▶ **Prompt**:
I'd like an exact copy of every line from the start of the entries below through the line containing "# here is a sample of the layout", please.

▶ **Stored items from a collection**:

*** Block opens ***

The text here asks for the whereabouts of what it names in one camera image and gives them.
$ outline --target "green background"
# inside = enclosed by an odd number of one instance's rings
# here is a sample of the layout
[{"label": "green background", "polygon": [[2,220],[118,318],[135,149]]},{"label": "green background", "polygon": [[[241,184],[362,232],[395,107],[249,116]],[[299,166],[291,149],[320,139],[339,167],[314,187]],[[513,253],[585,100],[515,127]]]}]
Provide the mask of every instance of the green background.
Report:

*** Block closes ***

▶ **Answer for this exercise**:
The text here asks for the whereabouts of what it names in one camera image and gives them.
$ outline --target "green background"
# inside = enclosed by an odd number of one instance's rings
# here is a sample of the layout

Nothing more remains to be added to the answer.